Durant ces années, je n’ai jamais su quant il aurait lieu, ni même comment il serait rendu possible. Je savais seulement qu’il aurait lieu, avec cette certitude sereine qu’ont tous ceux qui n’imaginent plus un seul instant que les faits et les actes de nos vies puissent être le résultat du pur hasard et des probabilités, mais au contraire, le pur produit d’un déterminisme parfait.
Avant d’en venir à ce dernier rendez-vous, je voudrais juste dire que durant ces années, j’ai marché droit en direction du but qui est le mien, avec pour seul mot d’ordre, de suivre le chemin, sans un regard derrière moi : surtout ne plus se retourner.

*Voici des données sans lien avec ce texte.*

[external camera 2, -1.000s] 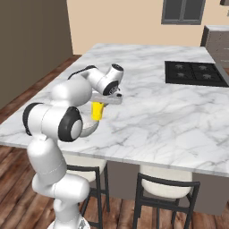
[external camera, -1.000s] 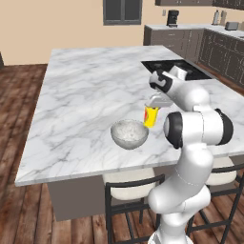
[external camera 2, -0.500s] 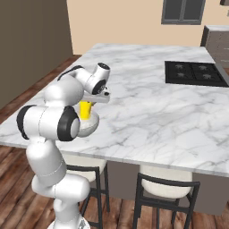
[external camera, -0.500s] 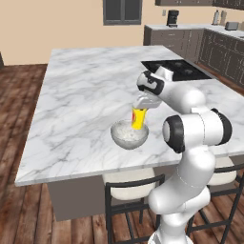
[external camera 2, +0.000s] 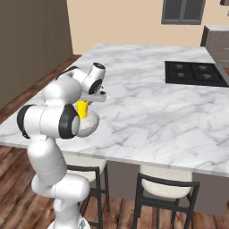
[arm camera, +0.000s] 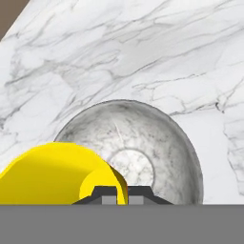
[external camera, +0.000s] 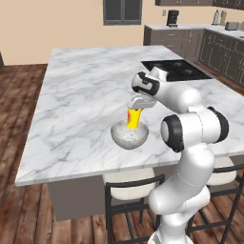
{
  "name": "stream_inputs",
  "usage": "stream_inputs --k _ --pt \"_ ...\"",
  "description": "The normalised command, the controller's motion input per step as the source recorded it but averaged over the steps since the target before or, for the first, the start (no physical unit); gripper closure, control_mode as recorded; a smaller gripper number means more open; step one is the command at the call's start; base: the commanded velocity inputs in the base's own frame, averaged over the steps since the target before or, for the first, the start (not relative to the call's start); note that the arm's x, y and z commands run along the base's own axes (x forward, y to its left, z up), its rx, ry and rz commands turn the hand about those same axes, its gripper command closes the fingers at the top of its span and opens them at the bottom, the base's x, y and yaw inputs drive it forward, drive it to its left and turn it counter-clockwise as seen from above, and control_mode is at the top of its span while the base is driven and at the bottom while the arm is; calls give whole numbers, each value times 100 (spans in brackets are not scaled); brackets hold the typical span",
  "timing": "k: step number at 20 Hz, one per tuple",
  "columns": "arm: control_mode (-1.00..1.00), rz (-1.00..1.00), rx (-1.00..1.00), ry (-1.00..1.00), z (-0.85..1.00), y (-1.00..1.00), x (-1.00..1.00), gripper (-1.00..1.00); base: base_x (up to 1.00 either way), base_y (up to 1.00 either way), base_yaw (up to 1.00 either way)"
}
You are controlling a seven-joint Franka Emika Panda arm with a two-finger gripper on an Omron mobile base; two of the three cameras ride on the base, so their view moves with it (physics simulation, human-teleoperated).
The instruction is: Place the cup inside the bowl on the dining table and move the bowl to any counter.
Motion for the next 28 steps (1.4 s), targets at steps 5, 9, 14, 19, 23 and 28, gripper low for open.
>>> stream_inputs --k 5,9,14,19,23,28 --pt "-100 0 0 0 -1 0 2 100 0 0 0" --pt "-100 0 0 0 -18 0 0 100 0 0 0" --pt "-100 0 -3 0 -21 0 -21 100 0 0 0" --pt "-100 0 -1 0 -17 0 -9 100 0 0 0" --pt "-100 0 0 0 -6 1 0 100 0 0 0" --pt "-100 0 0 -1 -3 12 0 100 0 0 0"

Jamais.
C’est ce mercredi matin, 7 septembre, peu après 7 heures que je trouvais dans ma messagerie un mail de Laura, rédigé à 6h50, intitulé Elliott.

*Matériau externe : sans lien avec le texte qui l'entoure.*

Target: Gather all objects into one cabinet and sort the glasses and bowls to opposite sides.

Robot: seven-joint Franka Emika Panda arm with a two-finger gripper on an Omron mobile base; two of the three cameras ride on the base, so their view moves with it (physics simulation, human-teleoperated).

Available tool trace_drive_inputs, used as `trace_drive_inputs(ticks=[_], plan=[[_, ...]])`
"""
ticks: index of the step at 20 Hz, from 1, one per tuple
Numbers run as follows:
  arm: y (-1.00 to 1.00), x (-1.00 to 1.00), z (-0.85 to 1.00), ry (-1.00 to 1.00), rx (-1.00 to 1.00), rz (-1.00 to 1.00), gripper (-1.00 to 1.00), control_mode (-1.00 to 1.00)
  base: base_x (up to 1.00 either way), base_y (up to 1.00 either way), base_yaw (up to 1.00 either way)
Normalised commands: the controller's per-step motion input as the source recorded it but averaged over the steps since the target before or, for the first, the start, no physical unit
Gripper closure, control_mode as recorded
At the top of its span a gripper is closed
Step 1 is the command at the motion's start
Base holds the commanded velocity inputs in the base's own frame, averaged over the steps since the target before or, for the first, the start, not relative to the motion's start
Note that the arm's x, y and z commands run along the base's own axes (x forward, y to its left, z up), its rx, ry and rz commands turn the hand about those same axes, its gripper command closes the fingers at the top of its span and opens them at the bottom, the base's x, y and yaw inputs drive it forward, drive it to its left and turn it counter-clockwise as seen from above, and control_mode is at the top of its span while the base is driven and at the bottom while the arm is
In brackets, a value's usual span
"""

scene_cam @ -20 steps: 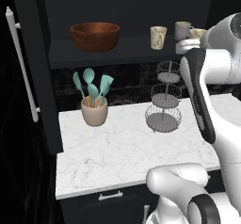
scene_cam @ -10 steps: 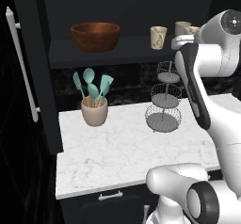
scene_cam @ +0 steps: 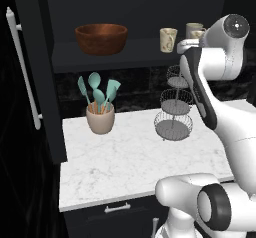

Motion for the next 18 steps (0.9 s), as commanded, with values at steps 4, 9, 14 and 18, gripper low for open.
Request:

Avant même de l’ouvrir, je savais que dans ce message, se trouvait la nouvelle attendue et redoutée depuis quelques semaines, qu’Elliott s’en était allé. Laura ne m’en voudra pas je crois, d’en livrer l’exact contenu, ce message appartient désormais à l’Histoire des chats de l’hôpital depuis les origines :
« Tu es le premier à le savoir, il s'est endormi il y a une heure … »
L’instant était venu pour moi, d’aller à mon dernier rendez-vous avec Eliott.

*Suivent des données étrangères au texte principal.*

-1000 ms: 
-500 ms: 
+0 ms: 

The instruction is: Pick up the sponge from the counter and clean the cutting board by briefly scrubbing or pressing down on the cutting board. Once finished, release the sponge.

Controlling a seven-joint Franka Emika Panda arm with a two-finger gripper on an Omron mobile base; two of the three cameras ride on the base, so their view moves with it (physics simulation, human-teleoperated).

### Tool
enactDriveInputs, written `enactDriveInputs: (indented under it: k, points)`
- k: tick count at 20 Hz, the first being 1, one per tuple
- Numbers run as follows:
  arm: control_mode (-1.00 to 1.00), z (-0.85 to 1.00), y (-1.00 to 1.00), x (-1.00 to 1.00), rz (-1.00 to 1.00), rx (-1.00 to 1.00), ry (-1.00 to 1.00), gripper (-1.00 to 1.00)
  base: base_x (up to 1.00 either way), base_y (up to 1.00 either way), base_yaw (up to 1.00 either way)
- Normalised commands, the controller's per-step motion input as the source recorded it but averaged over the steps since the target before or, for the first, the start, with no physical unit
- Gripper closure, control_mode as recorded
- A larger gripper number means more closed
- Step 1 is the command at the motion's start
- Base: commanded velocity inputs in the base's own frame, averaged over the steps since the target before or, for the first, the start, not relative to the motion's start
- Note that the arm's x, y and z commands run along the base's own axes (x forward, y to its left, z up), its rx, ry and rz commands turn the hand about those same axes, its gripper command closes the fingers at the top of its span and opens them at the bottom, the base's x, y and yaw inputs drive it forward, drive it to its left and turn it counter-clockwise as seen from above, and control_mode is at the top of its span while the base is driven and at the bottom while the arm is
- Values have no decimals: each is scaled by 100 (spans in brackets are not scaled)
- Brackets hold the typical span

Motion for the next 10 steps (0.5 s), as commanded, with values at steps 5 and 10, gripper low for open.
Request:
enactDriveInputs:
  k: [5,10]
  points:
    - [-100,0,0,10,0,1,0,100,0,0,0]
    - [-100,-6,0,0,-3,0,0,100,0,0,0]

Je me suis d’abord figé comme chacun le fait en de telles circonstances. Cherchant en vain à refouler les larmes, j’ai porté mon regard vers les cieux comme pour y chercher les ultimes traces de ceux qui ont pris la route, pour l’endroit d’où personne n’est revenu jamais, avant de réaliser que pour honorer mon rendez-vous, je n’avais d’autre alternative que celle de devoir … me retourner.
Et en me retournant, j’ai tout revu et j’ai tout retrouvé.
Par flash, mais avec une acuité qui m’en restituait chaque détail, chaque atmosphère, chaque état d’esprit, jusqu’à la luminosité même de l’instant, je revis mes trois précédents rendez-vous avec Elliott.
A commencer par le premier face à face, au hasard des points de nourrissage. Il était venu chercher quelques croquettes et s’était retrouvé face à un nouvel intrus sur SON territoire. Qui n’a jamais vu Elliott ne peut savoir à quel point sa stature pouvait impressionner.
Jamais ni avant ni après, il ne me serait plus donné l’occasion d’être confronté à un chat d’un tel gabarit. A cette époque, il n’avait pas encore cette apparence débonnaire qu’on lui connaîtrait plus tard et qui finirait de le transformer en gros nounours. Nous étions face à une force de la nature et de caractère qui portait au yeux les stigmates des combats des chats des rues. Et cette force impressionnait d’autant plus qu’il n’avait pas besoin d’en faire la démonstration pour que s’impose le respect .
Elliott était chez lui, sur ses terres et j’eus alors la seule attitude possible afin de pouvoir continuer à l’observer : m’accroupir en mettant genou à terre. C’est ainsi que se marque le déférence envers tout être, dont on comprend qu’il est de la race des Seigneurs.
Nouveau flash, nouveau retour en arrière, cette fois sur une lumineuse matinée de début d’automne et le bruit de la cage de trappage qui se referme. Image d’un Elliott incrédule et prisonnier. Et Dieu s’il existe me sera témoin que cette cage était fort lourde !
A nouveau j’ai ressenti le sentiment alors éprouvé du désarroi , l’impression d’un sol qui se dérobe sous les pas, en revivant le souvenir de l’appel de la vétérinaire annonçant qu’Elliott venait d’être testé positif au FIV, et qui souhaitait savoir si elle devait poursuivre la castration ou l’endormir.
Et je me revois quelques heures plus tard, redéposant la cage de trappage sur le site.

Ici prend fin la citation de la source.